Kenneth Couch1, Gayle Reznik2, Christopher Tamborini2 and Howard Iams2, (1)University of Connecticut, (2)U.S. Social Security Administration

Making use of micro-simulations methods, this paper examines the relationship between changing life expectancies of American men and women across the distribution of lifetime earnings and lifetime receipt of Social Security Old Age and Survivor benefits. The analysis documents the relationship between longevity and lifetime benefit receipt across successive age cohorts. The micro-simulation model used in the analysis is Modeling Income in the Near Term (MINT), a sophisticated program that generates projections of many variables such as mortality, marriage, remarriage, labor market activity and other variables necessary to calculate future benefits within the SSA system. The primary outcomes examined in the analysis include simulated monthly and lifetime benefits along with other measures of economic well-being.

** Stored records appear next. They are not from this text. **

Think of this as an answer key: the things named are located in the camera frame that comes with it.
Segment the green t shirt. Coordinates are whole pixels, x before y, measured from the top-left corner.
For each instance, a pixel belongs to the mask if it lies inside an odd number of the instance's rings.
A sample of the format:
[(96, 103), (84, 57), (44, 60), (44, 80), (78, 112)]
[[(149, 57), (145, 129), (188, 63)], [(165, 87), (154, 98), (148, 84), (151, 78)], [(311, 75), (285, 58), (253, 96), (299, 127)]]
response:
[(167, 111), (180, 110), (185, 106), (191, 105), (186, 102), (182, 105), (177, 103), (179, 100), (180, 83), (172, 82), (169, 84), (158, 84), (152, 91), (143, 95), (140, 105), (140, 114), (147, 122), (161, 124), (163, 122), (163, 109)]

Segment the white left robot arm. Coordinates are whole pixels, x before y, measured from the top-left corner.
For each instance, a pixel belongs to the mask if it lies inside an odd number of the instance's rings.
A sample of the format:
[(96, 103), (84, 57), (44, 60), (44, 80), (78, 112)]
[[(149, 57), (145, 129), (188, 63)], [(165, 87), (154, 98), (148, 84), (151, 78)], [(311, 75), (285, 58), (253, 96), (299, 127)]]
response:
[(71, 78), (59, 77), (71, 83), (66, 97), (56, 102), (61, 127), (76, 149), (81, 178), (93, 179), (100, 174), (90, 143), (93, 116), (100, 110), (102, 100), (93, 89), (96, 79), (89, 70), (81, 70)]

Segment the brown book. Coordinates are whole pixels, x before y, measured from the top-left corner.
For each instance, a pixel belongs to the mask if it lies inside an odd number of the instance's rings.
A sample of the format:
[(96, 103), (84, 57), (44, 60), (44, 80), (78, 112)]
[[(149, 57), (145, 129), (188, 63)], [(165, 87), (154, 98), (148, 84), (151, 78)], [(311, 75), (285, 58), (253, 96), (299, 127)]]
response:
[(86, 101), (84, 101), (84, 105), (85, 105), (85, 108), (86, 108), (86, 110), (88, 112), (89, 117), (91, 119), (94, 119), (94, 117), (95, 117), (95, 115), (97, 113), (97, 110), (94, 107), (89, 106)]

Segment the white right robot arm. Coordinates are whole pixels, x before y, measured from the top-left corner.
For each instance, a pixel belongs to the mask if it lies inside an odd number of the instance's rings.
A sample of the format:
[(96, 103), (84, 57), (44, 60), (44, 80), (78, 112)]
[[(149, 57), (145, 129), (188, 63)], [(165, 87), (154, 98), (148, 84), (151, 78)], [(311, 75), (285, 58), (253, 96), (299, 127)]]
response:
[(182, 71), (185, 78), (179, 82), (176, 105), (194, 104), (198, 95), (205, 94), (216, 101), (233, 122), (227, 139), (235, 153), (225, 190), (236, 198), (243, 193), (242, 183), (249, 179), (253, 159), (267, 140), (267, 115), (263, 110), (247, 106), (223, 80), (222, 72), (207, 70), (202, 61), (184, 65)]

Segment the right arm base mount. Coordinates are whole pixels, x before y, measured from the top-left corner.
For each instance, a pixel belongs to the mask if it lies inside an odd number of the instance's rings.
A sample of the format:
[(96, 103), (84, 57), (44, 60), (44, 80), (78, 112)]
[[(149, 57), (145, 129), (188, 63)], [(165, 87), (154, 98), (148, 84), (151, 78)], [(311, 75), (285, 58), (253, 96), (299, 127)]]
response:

Another purpose of MINT is to simulate effects of potential changes in policy. Using the information generated in the first stage of the analysis regarding changing patterns of longevity across generations, potential methods for adjusting benefits in response to increased longevity and their effects are explored. In particular, the analysis considers adjusting benefits so that each person experiences gains (1) associated with the average increase in years of life expectancy for their specific age cohort or (2) gains associated with the proportional increase in longevity for their age cohort. The analysis is focused on understanding the demographic evolution of American society and its impact on Social Security benefit receipt and the possible consequences of policy proposals on economic well-being among Americans.